How does the press cover the situation above? Do they accurately report a radical approach to complex legislation or is it personality driven squabble in Congress.
NR
@mikey:
Don’t be so sure. From the way Obama is acting right now, it’s obvious that he believes that his political problems are a result of not moving far enough to the right after being elected. He will compound the problem and move even further to the right after the 2010 election. Bet on it.
Brachiator
@mikey:
We haven’t got past the 2010 elections, let alone 2012, so it is far too early to start composing the obituary for the GOP.
They are still able to raise money, they have loyal corporate interests, and they may even yet find a way to rein in the tea baggers and harness their malignant enthusiasm.
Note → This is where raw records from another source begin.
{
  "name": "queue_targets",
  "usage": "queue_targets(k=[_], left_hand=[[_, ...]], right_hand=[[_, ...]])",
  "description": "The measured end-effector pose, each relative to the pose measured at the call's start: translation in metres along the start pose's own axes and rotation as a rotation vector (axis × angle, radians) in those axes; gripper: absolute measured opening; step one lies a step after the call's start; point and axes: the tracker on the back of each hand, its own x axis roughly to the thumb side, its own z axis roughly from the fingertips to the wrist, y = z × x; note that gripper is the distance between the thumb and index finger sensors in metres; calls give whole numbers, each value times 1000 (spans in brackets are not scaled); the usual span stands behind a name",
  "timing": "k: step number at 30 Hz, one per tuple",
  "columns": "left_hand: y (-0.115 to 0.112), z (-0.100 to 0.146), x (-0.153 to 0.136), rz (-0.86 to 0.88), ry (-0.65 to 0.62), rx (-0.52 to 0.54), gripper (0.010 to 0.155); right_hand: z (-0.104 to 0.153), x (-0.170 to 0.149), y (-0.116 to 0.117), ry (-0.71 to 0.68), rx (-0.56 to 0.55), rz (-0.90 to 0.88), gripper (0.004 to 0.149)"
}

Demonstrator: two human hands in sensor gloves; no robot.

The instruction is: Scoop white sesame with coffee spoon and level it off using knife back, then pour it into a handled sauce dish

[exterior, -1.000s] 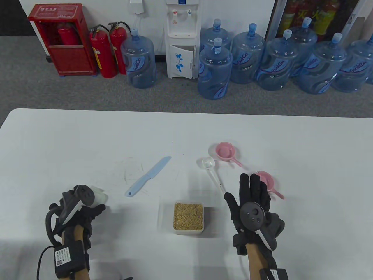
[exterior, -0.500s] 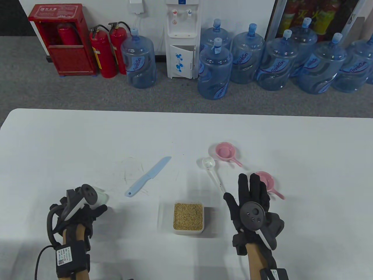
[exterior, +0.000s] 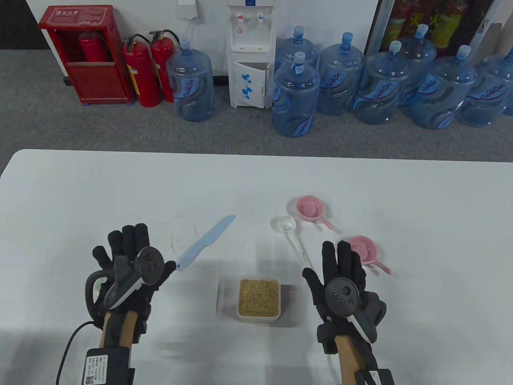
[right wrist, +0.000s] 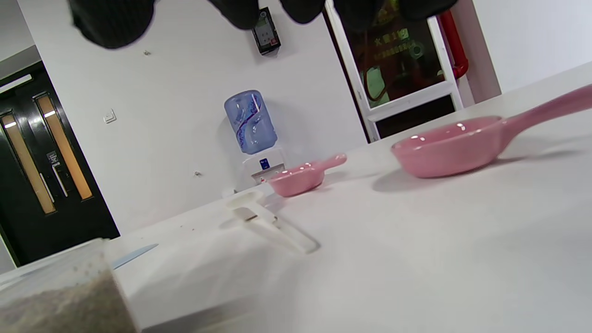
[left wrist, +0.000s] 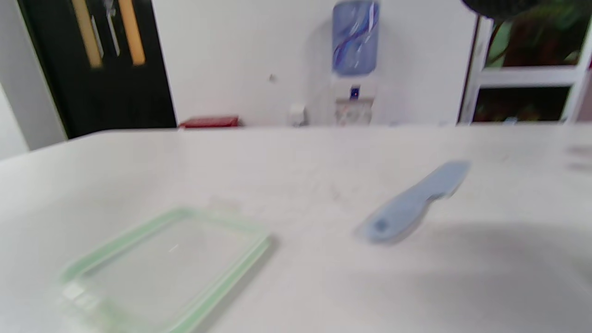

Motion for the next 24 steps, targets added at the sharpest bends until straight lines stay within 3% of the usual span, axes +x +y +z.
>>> queue_targets(k=[4,9,12,18,24], left_hand=[[-3,4,33,106,-76,3,102],[-32,3,52,136,-114,-3,102],[-46,1,51,104,-126,-39,101],[-48,6,42,128,-123,27,99],[-50,5,42,101,-130,18,99]], right_hand=[[2,2,0,-9,-12,10,78],[2,5,4,-23,11,23,78],[1,7,9,-30,48,41,78],[2,14,15,-42,79,69,78],[-9,7,0,26,59,11,75]])
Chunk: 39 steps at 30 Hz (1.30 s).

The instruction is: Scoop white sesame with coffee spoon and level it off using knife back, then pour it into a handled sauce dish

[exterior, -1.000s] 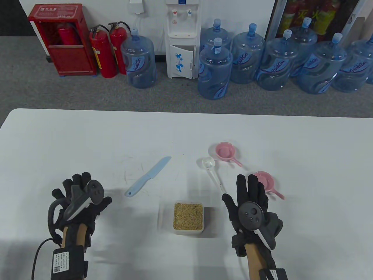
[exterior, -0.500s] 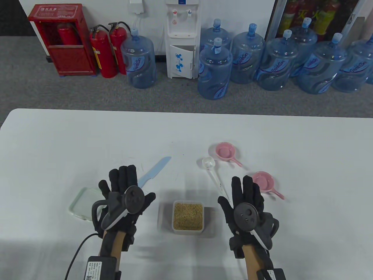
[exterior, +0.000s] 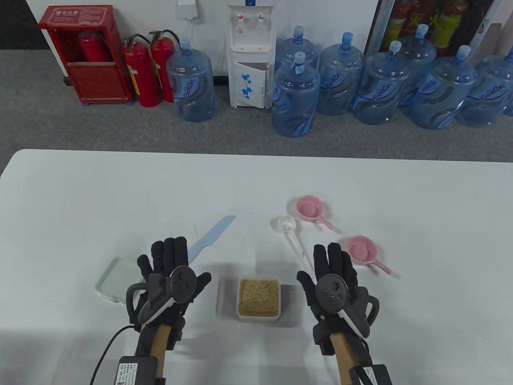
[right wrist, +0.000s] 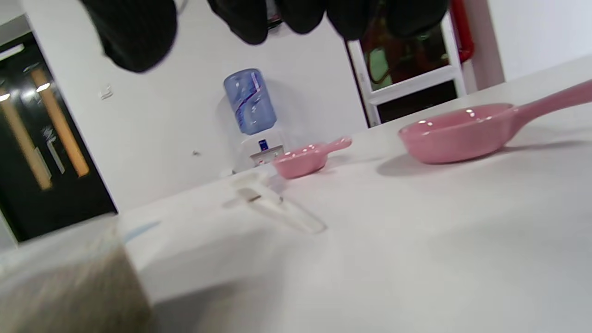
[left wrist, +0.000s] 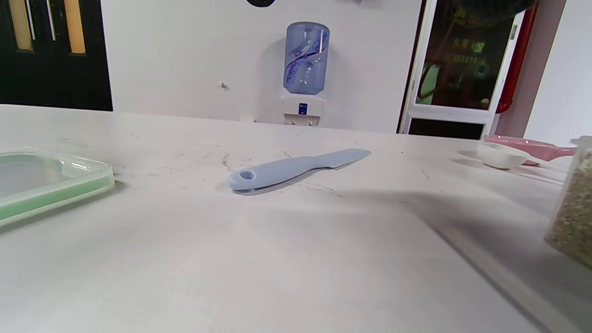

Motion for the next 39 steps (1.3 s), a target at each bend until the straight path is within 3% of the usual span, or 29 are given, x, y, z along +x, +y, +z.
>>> queue_targets(k=[4,9,13,18,23,34,39], left_hand=[[-1,-1,-2,4,3,-12,99],[-2,-2,-4,13,7,-17,99],[-3,-2,-5,22,10,-28,98],[-2,-2,-5,4,8,-34,98],[-3,-2,-7,18,8,-44,98],[-3,-3,-8,7,8,-53,98],[-5,-3,-6,18,1,-69,98]], right_hand=[[-15,-11,-11,62,-32,14,67],[-41,-2,-4,85,56,45,60],[-63,13,21,121,162,204,56],[-79,13,53,209,178,219,54],[-88,13,70,236,176,268,52],[-92,13,73,224,213,261,41],[-81,23,46,121,144,235,42]])
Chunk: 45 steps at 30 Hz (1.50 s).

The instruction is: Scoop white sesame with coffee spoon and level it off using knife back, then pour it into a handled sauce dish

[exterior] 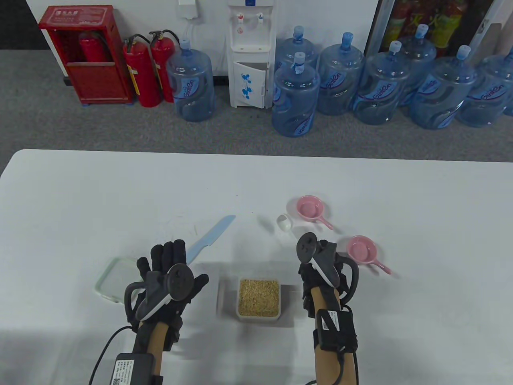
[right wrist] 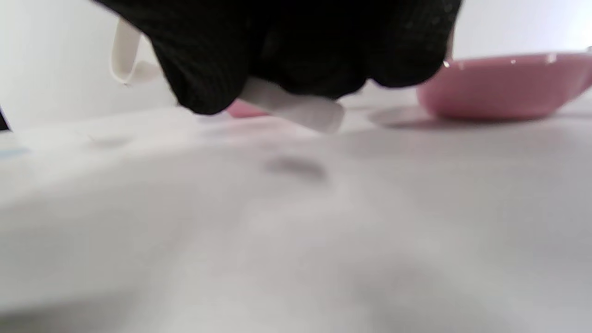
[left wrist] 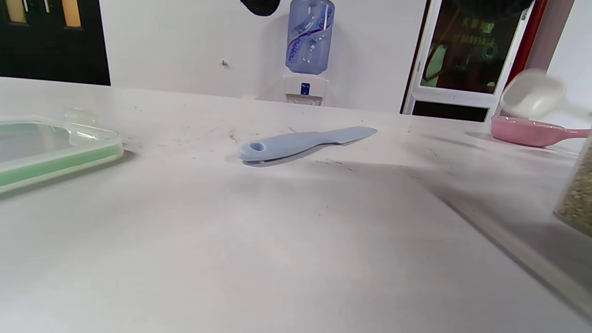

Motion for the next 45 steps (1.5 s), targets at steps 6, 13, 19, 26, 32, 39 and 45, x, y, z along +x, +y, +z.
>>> queue_targets(k=[6,13,19,26,32,39,45], left_hand=[[-1,1,3,-4,-12,0,98],[-2,2,6,-2,-31,1,98],[-4,2,9,10,-89,-25,98],[-9,2,23,-26,-163,-61,98],[-16,3,44,41,-287,-126,99],[-29,1,69,123,-430,-279,109],[-39,-4,76,99,-433,-293,109]], right_hand=[[33,-13,-47,-152,-90,-124,42],[65,-46,-41,-193,-46,-279,42],[66,-66,-26,-184,11,-435,47],[80,-67,-38,-336,-27,-443,46],[99,-44,-51,-438,-147,-220,44],[125,-17,-56,-569,-326,86,41],[143,3,-51,-676,-419,306,40]])
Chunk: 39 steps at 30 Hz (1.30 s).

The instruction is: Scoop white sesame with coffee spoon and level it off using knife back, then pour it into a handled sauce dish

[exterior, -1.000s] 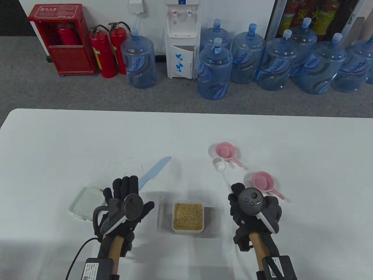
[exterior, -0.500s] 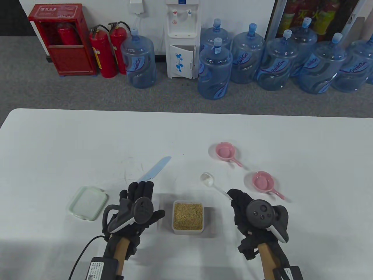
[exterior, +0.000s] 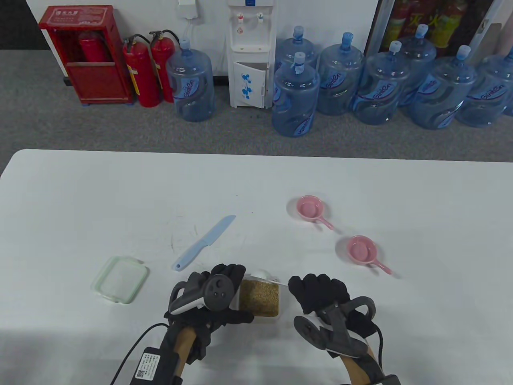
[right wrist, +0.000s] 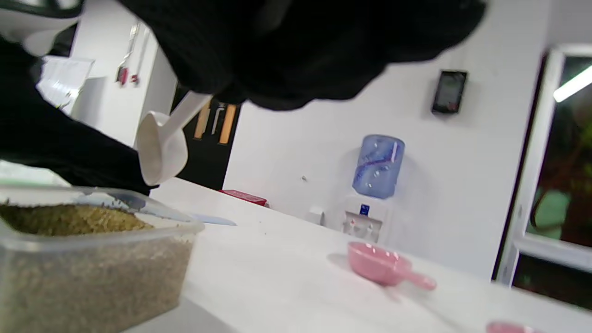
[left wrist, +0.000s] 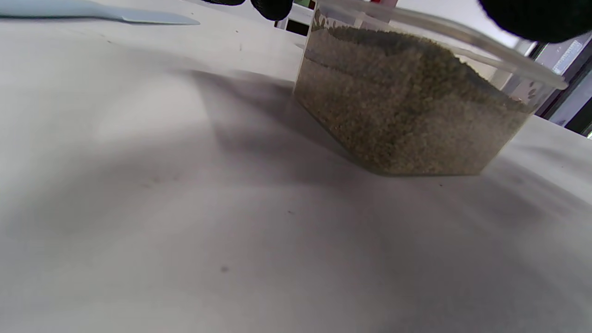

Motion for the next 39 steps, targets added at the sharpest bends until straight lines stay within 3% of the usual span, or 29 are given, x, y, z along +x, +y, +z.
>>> queue_targets(k=[10,19,24,39], left_hand=[[-2,-2,0,-26,7,-9,109],[-2,-2,1,-49,10,-6,109],[-2,-2,1,-55,10,-1,109],[-3,-2,1,-59,14,-9,109]], right_hand=[[-1,22,4,-81,19,190,39],[-3,28,5,-103,107,121,39],[-6,25,9,-84,182,-49,39],[-9,-12,41,346,508,-737,41]])
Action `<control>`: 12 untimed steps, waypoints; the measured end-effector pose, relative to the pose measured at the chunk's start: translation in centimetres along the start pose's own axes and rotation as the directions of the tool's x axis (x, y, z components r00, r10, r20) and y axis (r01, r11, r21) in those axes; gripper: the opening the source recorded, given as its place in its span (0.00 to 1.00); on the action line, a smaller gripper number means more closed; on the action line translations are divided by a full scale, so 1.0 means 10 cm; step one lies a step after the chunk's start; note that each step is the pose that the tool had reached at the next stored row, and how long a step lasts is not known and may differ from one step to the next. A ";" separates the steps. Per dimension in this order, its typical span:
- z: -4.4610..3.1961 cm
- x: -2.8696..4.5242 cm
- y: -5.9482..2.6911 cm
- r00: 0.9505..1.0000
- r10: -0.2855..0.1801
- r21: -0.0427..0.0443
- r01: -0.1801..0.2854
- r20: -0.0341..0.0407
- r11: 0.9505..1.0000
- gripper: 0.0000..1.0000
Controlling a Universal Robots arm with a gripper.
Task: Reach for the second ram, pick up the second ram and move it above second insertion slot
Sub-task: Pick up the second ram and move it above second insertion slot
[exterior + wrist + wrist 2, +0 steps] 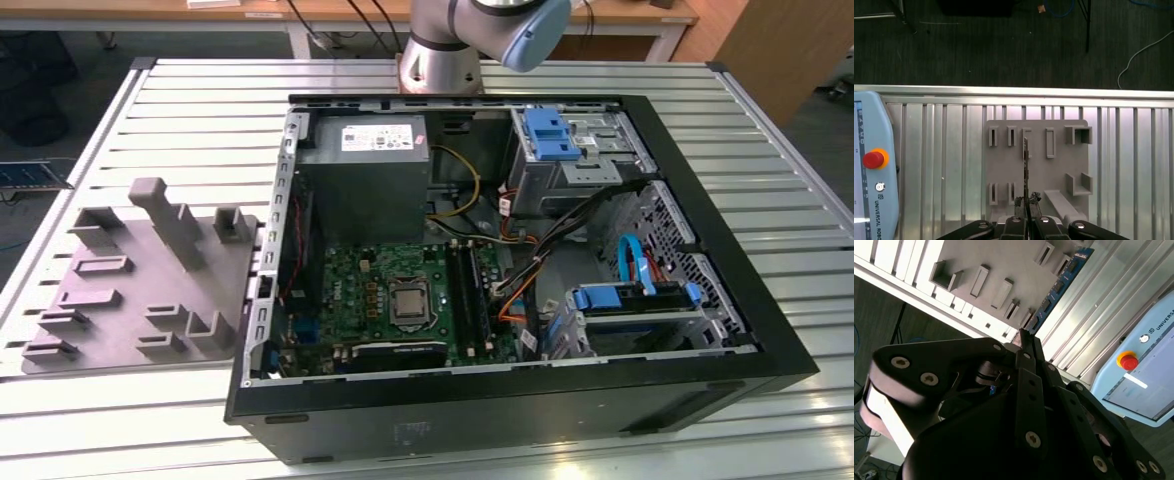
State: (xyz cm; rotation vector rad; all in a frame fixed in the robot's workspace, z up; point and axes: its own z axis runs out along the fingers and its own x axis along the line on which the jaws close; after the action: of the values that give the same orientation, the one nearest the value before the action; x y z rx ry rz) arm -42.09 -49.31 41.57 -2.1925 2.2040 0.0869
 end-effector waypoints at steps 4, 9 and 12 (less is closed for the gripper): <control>0.000 0.000 -0.066 1.000 0.000 0.000 0.000 0.000 1.000 0.13; -0.002 -0.001 -0.174 1.000 0.000 0.000 0.000 0.000 1.000 0.13; -0.003 -0.002 -0.252 1.000 0.000 0.000 0.000 0.000 1.000 0.13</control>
State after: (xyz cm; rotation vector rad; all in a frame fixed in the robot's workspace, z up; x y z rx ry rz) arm -39.57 -49.31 41.55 -2.1922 2.2040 0.0870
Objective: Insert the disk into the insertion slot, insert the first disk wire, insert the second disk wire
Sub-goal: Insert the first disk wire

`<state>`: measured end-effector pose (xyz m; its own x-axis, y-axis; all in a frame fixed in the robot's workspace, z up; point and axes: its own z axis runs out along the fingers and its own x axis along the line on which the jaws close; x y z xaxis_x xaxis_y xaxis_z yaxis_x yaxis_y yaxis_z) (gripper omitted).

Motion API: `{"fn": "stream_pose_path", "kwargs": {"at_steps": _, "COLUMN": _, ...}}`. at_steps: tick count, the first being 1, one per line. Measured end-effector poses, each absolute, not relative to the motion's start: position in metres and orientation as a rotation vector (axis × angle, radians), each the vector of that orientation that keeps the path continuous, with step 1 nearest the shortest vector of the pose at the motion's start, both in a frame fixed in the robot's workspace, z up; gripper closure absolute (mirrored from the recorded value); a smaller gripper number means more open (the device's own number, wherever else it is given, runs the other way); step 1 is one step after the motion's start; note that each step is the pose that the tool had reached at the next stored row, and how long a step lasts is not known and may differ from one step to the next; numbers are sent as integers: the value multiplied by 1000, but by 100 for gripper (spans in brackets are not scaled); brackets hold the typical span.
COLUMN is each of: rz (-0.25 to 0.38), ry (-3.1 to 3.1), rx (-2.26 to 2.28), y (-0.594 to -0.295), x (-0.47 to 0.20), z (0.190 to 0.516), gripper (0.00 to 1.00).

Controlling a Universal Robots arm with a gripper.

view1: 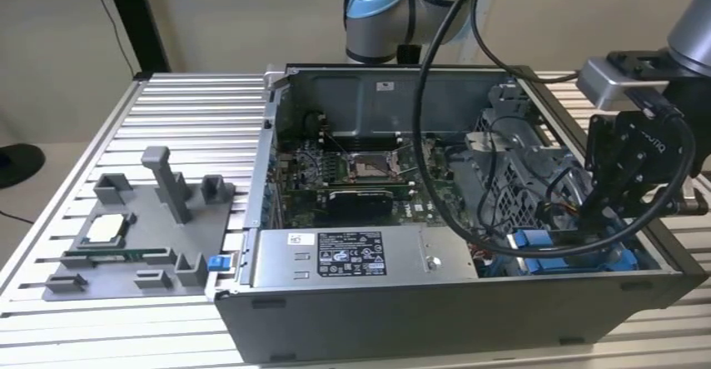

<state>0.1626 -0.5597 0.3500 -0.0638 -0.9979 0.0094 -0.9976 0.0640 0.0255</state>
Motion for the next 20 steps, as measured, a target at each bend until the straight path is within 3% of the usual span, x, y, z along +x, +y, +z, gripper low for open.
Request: {"fn": "stream_pose_path", "kwargs": {"at_steps": 20, "rz": -17, "ry": -2232, "rx": 2178, "y": -560, "x": 166, "z": 347, "gripper": 100}}
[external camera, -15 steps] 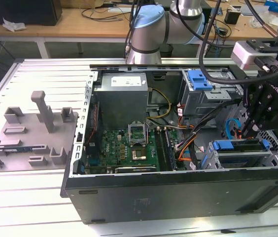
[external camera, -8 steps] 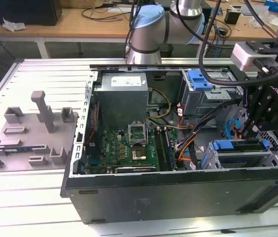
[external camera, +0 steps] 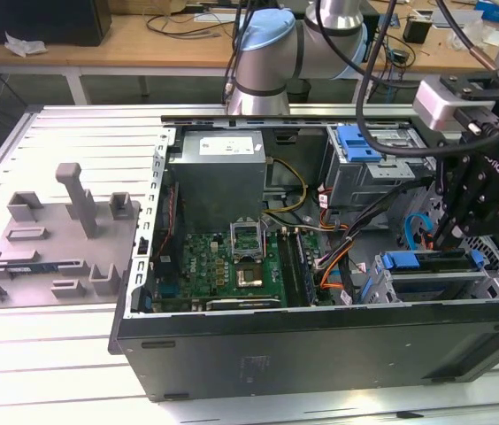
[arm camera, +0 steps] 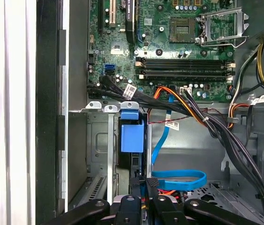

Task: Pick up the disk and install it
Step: 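Insert the second disk wire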

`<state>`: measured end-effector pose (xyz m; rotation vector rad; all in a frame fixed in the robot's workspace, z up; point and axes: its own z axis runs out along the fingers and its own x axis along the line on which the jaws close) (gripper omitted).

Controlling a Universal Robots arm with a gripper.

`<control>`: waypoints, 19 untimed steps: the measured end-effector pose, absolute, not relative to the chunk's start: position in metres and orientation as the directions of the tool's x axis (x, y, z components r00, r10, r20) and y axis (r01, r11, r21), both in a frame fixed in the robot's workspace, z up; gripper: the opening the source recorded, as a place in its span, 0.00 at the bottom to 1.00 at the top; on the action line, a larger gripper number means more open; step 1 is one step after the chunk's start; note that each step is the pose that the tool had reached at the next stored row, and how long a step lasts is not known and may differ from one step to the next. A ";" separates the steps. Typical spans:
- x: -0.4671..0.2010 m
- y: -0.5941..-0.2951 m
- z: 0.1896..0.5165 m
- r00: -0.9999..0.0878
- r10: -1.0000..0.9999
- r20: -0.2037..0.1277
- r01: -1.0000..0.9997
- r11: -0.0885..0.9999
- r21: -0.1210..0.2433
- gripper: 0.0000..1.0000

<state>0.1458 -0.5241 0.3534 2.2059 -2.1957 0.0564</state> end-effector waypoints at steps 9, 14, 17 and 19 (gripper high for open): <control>0.145 -0.525 0.351 0.004 -0.999 0.045 -1.000 -0.005 -0.008 0.16; 0.145 -0.526 0.350 0.004 -0.999 0.045 -1.000 -0.005 -0.011 0.16; 0.145 -0.526 0.349 0.004 -0.999 0.045 -1.000 -0.005 -0.013 0.16; 0.145 -0.526 0.348 0.004 -0.999 0.045 -1.000 -0.005 -0.014 0.16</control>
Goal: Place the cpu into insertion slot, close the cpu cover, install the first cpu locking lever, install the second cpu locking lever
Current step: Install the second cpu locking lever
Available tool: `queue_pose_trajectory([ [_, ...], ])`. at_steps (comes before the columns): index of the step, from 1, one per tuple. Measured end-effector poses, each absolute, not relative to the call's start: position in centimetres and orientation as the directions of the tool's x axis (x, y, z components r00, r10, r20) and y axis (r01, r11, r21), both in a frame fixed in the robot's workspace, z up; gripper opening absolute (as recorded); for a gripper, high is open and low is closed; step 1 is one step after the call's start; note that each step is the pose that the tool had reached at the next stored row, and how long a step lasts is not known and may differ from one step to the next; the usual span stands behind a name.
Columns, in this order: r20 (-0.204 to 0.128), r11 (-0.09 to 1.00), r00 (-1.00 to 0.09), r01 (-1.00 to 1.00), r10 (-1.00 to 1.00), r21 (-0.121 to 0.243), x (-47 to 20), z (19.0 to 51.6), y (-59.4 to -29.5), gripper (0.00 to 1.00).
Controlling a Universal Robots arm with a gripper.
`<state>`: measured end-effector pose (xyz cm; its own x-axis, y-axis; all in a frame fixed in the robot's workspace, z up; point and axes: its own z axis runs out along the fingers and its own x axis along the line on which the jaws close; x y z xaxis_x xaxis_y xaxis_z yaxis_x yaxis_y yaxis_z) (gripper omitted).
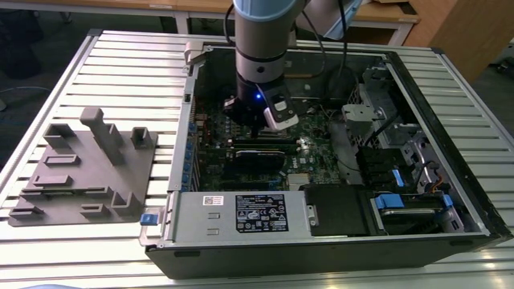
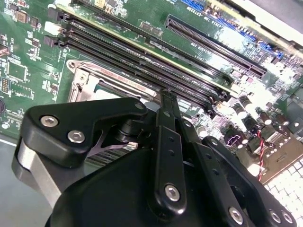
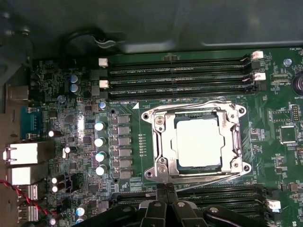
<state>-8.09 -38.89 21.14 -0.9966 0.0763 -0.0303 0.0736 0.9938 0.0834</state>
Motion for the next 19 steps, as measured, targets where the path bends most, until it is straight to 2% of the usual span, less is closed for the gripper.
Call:
queue_pose_trajectory([
  [19, -0.03, 0.994, -0.997, 0.074, 0.076, 0.084, -8.61, 20.32, -38.89, 0.11],
])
They have found a way to use the immigration issue as a wedge.
And demographics won’t necessarily save the Democrats, especially if voters conclude that the Democrats have failed on the most important issue, rescuing the economy and creating jobs.
You sometimes get a new political party, as the Republican Party replaced the Whigs (with a pit stop at the Know Nothings, spiritual ancestors to the tea baggers).
Oh, hell no. Who wants to see something as craptastic as the Tory/Liberal Democrat coalition happen in the US. This would be like a stalemate in the 2008 elections ending up with John McCain as president and Dennis Kucinich as Vice President.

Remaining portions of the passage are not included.